## Problem statement
Find the word "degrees" in the data below and copy each line that holds it.

## Data extract
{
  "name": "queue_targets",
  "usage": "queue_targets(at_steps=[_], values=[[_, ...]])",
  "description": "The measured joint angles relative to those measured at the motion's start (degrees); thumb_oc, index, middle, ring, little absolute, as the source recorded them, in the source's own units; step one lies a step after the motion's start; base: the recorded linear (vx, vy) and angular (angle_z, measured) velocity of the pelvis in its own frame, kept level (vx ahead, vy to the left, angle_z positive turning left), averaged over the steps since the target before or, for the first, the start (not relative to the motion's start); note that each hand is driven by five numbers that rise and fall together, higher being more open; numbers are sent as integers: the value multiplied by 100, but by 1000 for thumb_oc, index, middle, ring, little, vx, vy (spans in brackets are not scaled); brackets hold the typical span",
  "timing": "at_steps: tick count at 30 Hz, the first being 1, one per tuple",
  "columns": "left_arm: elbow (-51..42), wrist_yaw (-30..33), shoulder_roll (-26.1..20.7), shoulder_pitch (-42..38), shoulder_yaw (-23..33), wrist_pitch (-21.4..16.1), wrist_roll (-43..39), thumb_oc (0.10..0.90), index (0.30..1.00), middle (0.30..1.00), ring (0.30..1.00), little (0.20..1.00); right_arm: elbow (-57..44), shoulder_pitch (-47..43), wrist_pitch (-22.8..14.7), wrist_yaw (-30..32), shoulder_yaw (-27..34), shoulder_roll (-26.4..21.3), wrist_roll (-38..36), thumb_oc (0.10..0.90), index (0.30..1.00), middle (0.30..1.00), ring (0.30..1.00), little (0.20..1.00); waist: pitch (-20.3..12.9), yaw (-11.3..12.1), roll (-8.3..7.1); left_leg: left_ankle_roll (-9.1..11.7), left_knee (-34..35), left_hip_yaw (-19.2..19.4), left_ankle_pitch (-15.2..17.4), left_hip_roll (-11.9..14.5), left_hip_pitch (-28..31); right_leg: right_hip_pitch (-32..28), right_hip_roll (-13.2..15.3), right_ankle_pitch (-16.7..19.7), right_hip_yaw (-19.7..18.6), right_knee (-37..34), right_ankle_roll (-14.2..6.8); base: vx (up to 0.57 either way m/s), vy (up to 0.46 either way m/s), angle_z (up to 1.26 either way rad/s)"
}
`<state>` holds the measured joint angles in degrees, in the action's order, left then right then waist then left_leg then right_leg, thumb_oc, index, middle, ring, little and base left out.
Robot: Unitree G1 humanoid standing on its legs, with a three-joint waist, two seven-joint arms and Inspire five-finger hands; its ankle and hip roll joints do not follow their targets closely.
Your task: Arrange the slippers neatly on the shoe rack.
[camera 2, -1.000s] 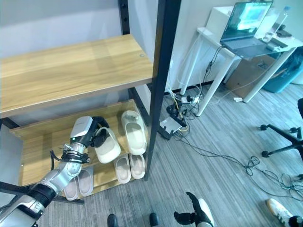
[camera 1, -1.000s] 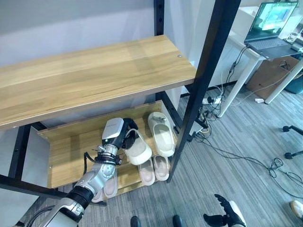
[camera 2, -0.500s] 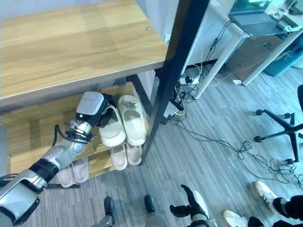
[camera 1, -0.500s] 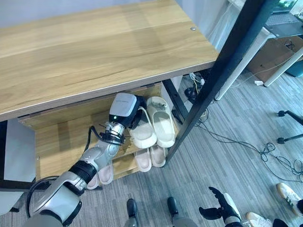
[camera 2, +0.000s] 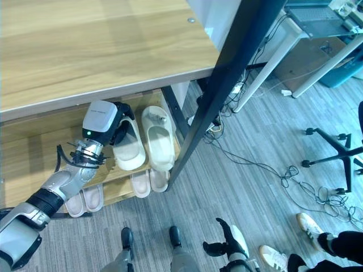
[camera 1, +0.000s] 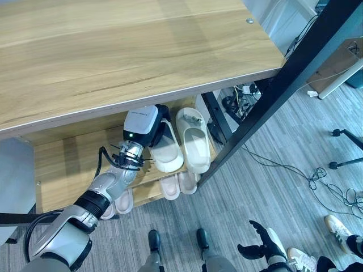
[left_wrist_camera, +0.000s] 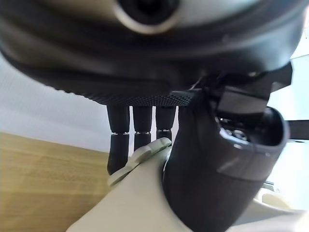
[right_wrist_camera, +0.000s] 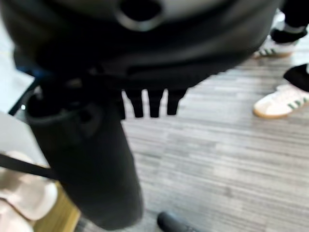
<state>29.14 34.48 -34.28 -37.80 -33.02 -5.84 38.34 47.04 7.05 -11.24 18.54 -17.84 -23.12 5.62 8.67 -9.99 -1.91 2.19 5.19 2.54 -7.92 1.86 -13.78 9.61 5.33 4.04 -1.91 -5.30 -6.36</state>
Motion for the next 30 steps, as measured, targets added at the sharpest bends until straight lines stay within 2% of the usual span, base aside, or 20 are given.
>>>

## Answer to the problem
  "description": "The measured joint angles relative to those measured at the motion's start (degrees); thumb_oc, index, middle, ring, little absolute, as the source recorded them, in the source's own units; step one lies a step after the motion's start; base: the recorded linear (vx, vy) and angular (angle_z, measured) velocity of the pelvis in its own frame, kept level (vx ahead, vy to the left, angle_z positive turning left), averaged over the steps since the target before or, for the first, the start (not relative to the motion's start); note that each hand is driven by five numbers that rise and fall together, higher being more open; numbers are sent as integers: the value multiplied by 100, but by 1000 for thumb_oc, index, middle, ring, little, vx, vy (spans in brackets are not scaled); brackets hold the typical span",
`<state>` holds the measured joint angles in degrees, in the action's order, left then right then waist then left_leg then right_leg, thumb_oc, index, middle, ring, little and base left out.

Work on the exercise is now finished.